▶ What you need to do
A stretch of the entries below is to be set down exactly, running from the line with "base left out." through the line with "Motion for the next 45", both included, and no other line.

▶ Study material

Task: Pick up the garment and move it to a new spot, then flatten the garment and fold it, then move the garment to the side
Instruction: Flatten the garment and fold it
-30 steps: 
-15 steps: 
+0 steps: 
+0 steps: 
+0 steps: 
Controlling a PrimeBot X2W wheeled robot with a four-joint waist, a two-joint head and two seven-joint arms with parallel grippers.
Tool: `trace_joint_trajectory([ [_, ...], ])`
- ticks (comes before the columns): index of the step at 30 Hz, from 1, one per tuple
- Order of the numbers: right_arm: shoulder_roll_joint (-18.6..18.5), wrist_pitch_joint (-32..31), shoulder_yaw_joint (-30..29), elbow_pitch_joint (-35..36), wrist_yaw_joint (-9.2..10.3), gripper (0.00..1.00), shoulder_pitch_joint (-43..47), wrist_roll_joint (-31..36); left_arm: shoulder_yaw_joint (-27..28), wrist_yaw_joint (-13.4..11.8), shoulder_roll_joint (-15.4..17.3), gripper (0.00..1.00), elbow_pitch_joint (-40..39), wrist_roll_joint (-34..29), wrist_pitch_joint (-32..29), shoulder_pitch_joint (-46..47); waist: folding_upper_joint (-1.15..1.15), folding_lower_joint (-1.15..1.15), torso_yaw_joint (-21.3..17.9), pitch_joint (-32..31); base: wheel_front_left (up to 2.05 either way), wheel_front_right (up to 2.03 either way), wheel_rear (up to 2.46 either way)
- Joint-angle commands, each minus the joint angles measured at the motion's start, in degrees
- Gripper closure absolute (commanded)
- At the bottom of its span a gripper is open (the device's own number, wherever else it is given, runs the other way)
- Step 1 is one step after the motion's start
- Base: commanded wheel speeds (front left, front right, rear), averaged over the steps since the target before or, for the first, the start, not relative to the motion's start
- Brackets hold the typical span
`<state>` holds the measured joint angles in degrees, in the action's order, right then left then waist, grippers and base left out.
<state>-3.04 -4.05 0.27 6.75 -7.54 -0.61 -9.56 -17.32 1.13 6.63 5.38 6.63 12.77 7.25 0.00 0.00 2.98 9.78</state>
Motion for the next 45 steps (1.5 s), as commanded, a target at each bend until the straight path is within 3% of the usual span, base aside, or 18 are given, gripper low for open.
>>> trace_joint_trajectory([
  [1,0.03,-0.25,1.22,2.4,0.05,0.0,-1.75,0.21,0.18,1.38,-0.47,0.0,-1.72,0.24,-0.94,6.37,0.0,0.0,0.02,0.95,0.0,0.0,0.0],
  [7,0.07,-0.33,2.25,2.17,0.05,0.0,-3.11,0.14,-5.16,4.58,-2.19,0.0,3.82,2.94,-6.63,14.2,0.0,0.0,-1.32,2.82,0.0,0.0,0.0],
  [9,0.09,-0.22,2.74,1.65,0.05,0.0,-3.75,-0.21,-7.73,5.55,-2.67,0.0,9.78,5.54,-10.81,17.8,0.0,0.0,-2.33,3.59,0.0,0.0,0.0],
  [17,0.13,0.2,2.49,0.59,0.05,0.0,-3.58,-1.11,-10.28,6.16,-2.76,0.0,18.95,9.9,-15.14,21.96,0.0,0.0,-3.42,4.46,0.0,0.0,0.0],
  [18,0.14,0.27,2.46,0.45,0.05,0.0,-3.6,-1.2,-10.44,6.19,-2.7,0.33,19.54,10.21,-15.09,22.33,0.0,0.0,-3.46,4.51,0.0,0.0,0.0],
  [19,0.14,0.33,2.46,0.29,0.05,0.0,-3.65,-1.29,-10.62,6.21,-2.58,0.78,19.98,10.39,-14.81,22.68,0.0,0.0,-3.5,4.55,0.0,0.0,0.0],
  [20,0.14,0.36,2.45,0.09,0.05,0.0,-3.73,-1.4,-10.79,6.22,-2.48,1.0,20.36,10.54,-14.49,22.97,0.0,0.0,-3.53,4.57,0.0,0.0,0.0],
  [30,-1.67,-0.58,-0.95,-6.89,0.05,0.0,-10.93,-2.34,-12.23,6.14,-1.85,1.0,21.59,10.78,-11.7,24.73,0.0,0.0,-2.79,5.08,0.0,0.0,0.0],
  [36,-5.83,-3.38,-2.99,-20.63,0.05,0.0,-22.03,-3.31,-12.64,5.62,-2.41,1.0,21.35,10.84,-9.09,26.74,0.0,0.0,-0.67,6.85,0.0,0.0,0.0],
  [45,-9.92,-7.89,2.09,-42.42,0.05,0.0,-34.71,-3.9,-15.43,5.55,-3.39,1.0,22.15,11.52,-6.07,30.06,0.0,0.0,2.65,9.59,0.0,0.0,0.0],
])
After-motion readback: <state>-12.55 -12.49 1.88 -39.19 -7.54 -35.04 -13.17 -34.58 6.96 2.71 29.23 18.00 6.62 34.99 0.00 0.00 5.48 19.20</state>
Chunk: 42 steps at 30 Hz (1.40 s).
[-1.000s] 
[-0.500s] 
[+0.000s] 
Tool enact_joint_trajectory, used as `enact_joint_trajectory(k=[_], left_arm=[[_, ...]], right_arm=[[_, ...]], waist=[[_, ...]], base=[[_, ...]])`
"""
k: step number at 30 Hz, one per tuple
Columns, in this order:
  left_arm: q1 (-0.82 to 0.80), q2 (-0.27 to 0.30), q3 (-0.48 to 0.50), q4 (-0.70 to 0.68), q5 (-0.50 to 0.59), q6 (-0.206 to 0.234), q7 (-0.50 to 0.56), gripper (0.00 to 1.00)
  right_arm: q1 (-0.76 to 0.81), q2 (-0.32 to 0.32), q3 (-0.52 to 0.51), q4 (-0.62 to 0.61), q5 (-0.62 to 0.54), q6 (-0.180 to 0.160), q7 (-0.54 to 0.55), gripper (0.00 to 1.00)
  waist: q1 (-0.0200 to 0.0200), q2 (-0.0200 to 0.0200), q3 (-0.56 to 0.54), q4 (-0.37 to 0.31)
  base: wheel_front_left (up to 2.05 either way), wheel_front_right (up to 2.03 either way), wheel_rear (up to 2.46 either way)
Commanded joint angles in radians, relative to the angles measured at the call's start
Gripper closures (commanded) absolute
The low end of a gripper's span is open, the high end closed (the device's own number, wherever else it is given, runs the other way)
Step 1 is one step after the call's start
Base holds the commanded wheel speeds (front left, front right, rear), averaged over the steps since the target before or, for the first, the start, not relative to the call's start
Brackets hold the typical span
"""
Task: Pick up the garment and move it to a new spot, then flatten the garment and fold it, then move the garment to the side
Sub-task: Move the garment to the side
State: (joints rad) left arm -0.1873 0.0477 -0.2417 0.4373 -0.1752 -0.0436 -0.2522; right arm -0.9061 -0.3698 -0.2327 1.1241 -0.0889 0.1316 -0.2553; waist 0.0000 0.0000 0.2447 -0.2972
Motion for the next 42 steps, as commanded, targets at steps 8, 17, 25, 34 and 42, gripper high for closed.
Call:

▶ Exercise solution
`<state>` holds the measured joint angles in degrees, in the action's order, right then left then waist, grippers and base left out.
<state>-3.04 -4.05 0.27 6.75 -7.54 -0.61 -9.56 -17.32 1.13 6.63 5.38 6.63 12.77 7.25 0.00 0.00 2.98 9.78</state>
Motion for the next 45 steps (1.5 s), as commanded, a target at each bend until the straight path is within 3% of the usual span, base aside, or 18 are given, gripper low for open.

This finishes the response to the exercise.